You don’t want to exhaust your network of friends and family with requests for money, but if this is a one-time scenario and don’t plan to use it as your personal piggy bank, then it may be worth looking into further. People are already somewhat skeptical of platforms for crowdfunding, so building trust and confidence in the people you are looking to for donations is a critical component of using Go Fund Me successfully.
There’s no interest rates, repayment, documents to sign or applications to fill out, it’s just gifts of money being directed to your roof replacement fund. While this sounds like a dream come true, getting people to donate is generally harder than it looks and goals are oftentimes left completely unmet. If you are in a dire financial situation already, then you absolutely should leverage the channels and network available to you.
In short, there are a lot of ways to finance new roof. From taking out personal loans and using credit cards to refinancing your home or using crowdfunding, there’s a financing resource for every person and every situation. Some options are riskier than others and some more common than not.
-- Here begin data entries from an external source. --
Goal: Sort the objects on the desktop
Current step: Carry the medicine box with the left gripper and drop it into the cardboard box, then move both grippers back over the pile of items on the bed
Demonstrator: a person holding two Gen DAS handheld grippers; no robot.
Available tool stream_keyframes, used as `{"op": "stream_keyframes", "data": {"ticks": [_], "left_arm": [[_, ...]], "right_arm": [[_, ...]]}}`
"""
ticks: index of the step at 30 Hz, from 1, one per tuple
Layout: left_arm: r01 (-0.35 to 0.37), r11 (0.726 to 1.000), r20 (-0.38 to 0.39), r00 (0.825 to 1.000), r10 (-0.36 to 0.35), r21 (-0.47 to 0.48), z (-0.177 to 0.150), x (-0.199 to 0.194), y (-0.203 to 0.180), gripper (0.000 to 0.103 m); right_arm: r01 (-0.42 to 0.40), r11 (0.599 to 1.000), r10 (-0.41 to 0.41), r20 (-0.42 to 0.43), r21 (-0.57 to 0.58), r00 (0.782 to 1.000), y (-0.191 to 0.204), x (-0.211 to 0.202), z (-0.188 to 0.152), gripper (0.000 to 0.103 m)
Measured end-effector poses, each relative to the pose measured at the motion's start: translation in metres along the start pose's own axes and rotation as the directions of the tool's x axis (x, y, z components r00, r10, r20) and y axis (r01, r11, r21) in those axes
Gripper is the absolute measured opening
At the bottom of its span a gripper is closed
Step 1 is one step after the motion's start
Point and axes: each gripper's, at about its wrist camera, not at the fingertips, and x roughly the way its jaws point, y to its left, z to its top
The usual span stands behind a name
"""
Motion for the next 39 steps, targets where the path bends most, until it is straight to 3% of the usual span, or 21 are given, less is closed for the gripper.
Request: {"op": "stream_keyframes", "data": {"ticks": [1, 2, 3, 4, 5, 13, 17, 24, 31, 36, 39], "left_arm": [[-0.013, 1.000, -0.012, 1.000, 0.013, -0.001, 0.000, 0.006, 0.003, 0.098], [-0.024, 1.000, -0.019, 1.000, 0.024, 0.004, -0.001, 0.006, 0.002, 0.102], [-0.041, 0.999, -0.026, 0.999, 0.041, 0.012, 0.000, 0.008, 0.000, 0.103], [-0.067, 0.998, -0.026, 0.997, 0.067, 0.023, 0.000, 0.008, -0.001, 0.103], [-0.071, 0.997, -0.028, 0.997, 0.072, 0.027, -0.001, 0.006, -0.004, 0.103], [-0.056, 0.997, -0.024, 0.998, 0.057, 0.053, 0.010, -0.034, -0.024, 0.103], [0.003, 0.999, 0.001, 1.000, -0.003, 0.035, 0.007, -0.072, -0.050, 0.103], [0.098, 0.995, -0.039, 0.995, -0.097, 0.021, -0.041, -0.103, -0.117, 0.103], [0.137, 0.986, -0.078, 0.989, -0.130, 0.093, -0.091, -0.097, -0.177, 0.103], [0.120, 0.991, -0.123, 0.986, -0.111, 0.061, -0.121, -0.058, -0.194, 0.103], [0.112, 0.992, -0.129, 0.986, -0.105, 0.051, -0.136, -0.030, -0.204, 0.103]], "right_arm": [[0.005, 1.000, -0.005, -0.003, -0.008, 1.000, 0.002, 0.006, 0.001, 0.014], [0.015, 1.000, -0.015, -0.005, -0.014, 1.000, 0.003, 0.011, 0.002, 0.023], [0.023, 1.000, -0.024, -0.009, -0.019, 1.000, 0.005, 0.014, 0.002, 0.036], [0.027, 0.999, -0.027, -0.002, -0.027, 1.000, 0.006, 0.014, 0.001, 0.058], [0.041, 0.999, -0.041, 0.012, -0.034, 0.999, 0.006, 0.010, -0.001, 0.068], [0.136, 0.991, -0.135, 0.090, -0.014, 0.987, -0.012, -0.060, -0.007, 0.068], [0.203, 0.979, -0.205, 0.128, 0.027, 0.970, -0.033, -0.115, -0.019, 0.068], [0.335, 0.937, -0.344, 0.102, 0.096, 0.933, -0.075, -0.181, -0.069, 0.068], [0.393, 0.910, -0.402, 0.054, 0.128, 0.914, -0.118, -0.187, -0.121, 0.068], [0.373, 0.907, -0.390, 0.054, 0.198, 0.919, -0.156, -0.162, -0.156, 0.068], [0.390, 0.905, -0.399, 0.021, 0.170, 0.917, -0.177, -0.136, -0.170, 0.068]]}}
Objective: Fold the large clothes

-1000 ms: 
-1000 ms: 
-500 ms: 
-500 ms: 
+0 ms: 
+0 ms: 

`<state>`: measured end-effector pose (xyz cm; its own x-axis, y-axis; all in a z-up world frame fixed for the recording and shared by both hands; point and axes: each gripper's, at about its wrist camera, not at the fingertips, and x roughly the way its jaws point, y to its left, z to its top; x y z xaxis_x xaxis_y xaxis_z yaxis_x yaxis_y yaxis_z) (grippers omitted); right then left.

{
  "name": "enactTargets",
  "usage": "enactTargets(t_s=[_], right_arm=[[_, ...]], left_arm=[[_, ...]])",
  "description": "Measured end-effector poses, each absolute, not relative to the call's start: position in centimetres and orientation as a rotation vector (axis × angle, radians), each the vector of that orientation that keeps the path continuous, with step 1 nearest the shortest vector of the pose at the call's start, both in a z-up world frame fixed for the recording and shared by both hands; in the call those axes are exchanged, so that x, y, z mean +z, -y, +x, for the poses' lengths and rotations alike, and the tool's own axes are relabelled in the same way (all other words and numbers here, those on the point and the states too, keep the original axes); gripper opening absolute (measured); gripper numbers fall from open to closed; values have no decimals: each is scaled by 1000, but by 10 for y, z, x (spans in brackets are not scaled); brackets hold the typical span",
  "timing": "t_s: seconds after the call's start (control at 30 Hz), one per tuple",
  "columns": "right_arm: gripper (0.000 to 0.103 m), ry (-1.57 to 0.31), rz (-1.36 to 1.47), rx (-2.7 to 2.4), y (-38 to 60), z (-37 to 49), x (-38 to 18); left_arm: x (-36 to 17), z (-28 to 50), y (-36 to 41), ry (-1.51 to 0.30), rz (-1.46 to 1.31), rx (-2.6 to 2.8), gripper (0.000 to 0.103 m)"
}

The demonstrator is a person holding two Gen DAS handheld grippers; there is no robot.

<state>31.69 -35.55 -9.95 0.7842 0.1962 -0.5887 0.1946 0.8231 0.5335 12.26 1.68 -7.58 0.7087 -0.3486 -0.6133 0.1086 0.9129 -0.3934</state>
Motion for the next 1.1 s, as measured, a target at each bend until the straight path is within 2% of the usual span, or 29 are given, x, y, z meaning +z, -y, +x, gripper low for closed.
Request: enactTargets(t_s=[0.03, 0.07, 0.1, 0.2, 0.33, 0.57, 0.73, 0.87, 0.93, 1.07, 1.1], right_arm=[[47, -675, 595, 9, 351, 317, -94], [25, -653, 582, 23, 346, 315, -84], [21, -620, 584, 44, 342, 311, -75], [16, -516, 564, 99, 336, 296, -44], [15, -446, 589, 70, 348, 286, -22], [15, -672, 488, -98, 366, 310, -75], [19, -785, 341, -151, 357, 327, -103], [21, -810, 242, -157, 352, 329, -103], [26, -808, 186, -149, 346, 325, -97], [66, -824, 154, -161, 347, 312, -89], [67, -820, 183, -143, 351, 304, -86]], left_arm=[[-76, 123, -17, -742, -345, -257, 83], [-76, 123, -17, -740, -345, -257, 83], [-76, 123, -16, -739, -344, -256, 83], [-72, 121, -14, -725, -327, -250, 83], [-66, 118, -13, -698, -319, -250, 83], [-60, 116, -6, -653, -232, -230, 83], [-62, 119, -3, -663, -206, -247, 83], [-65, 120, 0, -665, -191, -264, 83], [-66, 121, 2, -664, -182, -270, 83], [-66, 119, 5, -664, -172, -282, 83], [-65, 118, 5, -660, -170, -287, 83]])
As we said at the start of this article, re-roofing can be a massive expense and many don’t have the money to pay for it up front, so financing in some regard is likely going to be a key point of consideration for how and when you choose to replace your roof — in fact, it may be the most important consideration.
The initial estimate and cost can seem daunting, but it’s comforting to know that people get new roofs everyday and people from all financial situations find ways to finance their roofing project without putting additional strain on your wallet.
We hope we’ve helped you see your options for replacing your roof more clearly and put some definitions around the strategies available. Whatever path you decide to pursue, make sure you think carefully about the outcomes. Debt is no fun for anyone, but is oftentimes necessary for a project of this size. Give it careful consideration about how it impacts your current finances and other parts of your life.
A roof is one of the most critical aspects of your home, make sure you get it done right and that you aren’t stuck paying for it for longer than you own your home.